Action item: Your reply should reproduce all the data below exactly while excluding the pictures.
━━━
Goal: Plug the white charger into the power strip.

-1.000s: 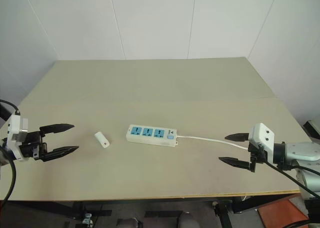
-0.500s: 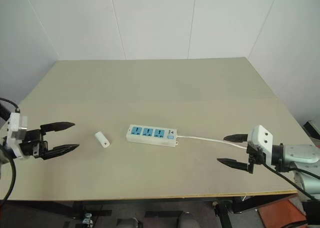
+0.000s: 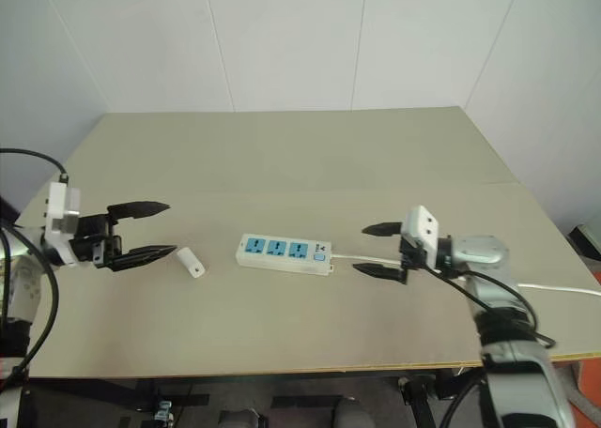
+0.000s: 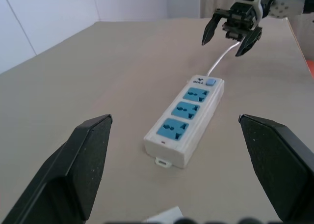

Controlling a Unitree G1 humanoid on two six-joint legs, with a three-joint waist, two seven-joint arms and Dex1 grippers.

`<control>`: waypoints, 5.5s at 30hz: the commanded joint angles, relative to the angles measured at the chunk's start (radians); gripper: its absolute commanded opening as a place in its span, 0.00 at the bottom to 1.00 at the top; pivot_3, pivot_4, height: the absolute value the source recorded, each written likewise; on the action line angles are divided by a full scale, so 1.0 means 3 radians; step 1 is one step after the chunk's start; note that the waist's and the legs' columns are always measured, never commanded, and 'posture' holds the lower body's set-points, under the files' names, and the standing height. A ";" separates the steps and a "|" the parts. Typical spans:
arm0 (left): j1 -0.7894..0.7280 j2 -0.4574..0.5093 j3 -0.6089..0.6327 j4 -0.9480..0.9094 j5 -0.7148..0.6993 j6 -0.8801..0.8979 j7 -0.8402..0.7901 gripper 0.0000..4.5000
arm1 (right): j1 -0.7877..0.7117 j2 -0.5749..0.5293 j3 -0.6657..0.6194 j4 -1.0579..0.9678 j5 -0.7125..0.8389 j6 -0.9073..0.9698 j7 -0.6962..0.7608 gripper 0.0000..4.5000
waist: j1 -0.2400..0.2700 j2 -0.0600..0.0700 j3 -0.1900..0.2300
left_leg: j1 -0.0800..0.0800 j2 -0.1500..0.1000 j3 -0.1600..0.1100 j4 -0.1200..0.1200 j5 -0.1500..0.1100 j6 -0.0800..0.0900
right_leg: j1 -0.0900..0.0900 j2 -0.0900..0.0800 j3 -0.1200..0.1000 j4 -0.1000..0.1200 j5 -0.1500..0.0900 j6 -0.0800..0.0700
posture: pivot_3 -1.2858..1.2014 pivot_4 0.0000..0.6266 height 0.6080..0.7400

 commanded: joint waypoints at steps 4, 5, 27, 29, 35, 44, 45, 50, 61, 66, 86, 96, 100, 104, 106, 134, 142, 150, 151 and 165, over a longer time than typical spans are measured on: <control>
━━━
Output for this exercise:
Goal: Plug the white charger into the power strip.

-1.000s: 
-0.500s: 
+0.000s: 
+0.000s: 

Controlling a Unitree G1 humanoid on two six-joint legs, with a three-joint waist, two seven-joint arms and Dex1 grippers.

`<control>`: waypoints, 5.5s at 30hz: the commanded joint angles, relative to the angles measured at the chunk's start (radians); gripper: its absolute commanded opening as a place in its span, 0.00 at the bottom to 1.00 at the top; pivot_3, pivot_4, height: the absolute value the source recorded, each written likewise; on the action line angles are divided by a full scale, so 1.0 means 3 radians; step 1 is one step after the chunk's start; note that the waist's and the legs' columns are always measured, never commanded, and 'posture' holds the lower body's set-points, under the files' names, and the standing height. A ";" separates the steps and a "|" the parts. Typical spans:
arm0 (left): j1 -0.7894..0.7280 j2 -0.4574..0.5093 j3 -0.6089..0.6327 j4 -0.9480..0.9094 j5 -0.7148..0.6993 j6 -0.8801..0.8979 j7 -0.8402..0.7901 gripper 0.0000..4.5000
arm1 (right): j1 -0.7877..0.7117 j2 -0.5749..0.5293 j3 -0.6657..0.6194 j4 -1.0579..0.9678 j5 -0.7125..0.8389 j6 -0.9073..0.9698 j7 -0.6962..0.7608 gripper 0.0000..4.5000
waist: j1 -0.2400..0.2700 j2 -0.0600..0.0700 j3 -0.1900..0.2300
left_leg: j1 -0.0800..0.0800 j2 -0.1500..0.1000 j3 -0.1600..0.1100 j4 -0.1200..0.1200 j5 -0.1500..0.1100 j6 -0.0800..0.0900
right_leg: j1 -0.0900..0.0900 j2 -0.0900..0.0800 j3 -0.1200..0.1000 j4 -0.1000..0.1200 j5 -0.1500..0.0900 j6 -0.0800..0.0700
posture: pivot_3 -1.2858..1.2014 pivot_4 0.0000..0.6266 height 0.6080..0.7400

 commanded: joint waypoints at steps 4, 5, 27, 29, 35, 44, 45, 50, 61, 66, 86, 96, 100, 104, 106, 134, 142, 150, 151 and 165, over a longer time than typical spans are measured on: <control>

No further output is required here.